Kali - Avec cette déesse, nous traversons le temps et la douce vallée de l’Indus (peuplée vers -5000 à -1900 par la civilisation du même nom), pour atteindre le foyer de l’une des religions les plus anciennes encore pratiquée : l’ hindouisme, dont les textes fondateurs, les Vedas, ont été composés entre -1500 et -600. Le premier de ces textes, le Rig Veda, mentionne Kali comme la septième langue dévoreuse d’Agni, le Feu. Forme féminisée du sanskrit « Kala », le Temps, qui signifie également « Noir », voici « Kali » résumée, bien qu’elle ne soit pas encore l’objet d’un culte. Tout comme Brahmâ, Vishnou et Shiva, c’est le Temps qui fera de ces entités des déités au rayonnement puissant.




Quelques déesses préfigurent Kali parmi les innombrables traditions et courants qui mènent à l’hindouisme actuel : Râtri, dans le Rig Veda, est la Déesse de la nuit, que l’on invoquait pour se protéger des loups, des voleurs et de toutes les créatures cauchemardesques tapies dans l’ombre.

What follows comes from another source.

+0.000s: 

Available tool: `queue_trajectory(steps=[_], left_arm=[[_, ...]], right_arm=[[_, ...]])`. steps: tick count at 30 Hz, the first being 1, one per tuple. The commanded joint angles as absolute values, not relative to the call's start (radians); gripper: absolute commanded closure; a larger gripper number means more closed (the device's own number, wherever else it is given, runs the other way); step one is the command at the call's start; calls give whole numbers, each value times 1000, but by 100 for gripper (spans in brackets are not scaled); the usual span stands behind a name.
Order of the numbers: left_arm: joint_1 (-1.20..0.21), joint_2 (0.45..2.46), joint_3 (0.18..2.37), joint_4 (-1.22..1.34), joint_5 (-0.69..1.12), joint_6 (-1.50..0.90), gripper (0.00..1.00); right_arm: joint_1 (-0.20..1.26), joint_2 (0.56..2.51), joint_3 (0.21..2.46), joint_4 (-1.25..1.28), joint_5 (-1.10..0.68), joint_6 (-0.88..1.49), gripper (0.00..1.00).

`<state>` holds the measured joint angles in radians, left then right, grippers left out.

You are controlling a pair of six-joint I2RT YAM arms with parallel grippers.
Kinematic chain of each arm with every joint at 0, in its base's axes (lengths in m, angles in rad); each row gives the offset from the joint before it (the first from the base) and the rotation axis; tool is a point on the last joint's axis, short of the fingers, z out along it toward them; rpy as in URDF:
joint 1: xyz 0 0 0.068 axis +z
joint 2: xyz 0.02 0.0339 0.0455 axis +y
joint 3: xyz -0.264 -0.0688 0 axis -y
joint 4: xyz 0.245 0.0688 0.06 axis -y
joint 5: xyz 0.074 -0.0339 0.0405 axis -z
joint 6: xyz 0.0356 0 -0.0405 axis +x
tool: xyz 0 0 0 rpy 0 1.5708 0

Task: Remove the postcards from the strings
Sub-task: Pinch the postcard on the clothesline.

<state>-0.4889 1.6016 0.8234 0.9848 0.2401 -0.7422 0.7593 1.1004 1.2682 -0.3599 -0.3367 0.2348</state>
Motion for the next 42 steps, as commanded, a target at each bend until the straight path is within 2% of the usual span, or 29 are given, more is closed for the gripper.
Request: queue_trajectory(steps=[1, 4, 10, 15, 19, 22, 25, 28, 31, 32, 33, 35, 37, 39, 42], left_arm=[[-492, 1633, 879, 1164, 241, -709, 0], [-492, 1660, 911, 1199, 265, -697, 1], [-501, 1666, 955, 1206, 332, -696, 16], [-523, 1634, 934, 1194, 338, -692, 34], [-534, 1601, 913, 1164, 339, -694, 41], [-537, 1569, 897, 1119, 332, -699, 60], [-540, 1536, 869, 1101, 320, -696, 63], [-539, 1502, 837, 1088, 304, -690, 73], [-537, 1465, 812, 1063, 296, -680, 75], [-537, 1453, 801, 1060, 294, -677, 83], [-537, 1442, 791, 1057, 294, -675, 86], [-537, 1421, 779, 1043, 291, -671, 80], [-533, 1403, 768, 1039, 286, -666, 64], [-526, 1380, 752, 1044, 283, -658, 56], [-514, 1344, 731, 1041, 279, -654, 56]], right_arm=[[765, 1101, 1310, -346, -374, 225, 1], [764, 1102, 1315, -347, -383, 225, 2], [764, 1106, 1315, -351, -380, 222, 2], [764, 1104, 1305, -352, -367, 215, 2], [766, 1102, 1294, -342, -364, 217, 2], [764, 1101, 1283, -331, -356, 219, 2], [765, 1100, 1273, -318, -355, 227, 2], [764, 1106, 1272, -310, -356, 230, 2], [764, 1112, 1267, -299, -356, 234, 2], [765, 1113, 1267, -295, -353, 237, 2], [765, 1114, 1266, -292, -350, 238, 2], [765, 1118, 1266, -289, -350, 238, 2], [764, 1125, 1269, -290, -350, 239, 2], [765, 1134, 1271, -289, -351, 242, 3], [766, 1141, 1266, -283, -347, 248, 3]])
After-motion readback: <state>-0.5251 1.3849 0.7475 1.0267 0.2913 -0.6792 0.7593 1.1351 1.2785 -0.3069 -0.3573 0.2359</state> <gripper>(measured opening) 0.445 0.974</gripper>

Râtri servit de prototype à Dûrga, qui n’y est que mentionnée, mais dont la figure se déploie dans les textes ultérieurs. Elle était vénérée en 500 comme déesse-mère, elle devient au fil des siècles la parèdre de Shiva, la Shakti sans laquelle il n’est qu’une enveloppe vide. La figure de Dûrga est honorée à travers de nombreuses traditions et légendes. Née du feu de l’orage pour venir en aide aux dieux menacés par les démons asuras, elle est lourdement armée : Shiva lui confie son trident, Vishnu son disque, Kumara sa lance, Surya son arc et ses flèches, Yama une massue, Agni sa hache et Ayu sa conque, ce qui faisait qu’elle n’avait pas trop de dix bras et qu’elle peut toujours avoir un beau sourire, elle fut bien nommée « l’Inaccessible », l’Impénétrable !

Kali par Brian Caleffi (Deviant Art)
Dûrga ne manqua pas à son devoir : elle mit la misère à l’asura-buffle qui avait toutefois eu le temps de s’éprendre d’elle. Pour une raison que mes recherches n’ont pas permis d’élucider, les dieux accordèrent au démon d’exaucer son vœu : voir le sexe de Dûrga avant de mourir.Celle-ci, humiliée, se fissura le front en deux de colère !



De la brèche sortit…. Kali.



Etonnante naissance, très proche de celle de l’Athéna grecque, qui sortit bottée et casquée du crâne de Zeus.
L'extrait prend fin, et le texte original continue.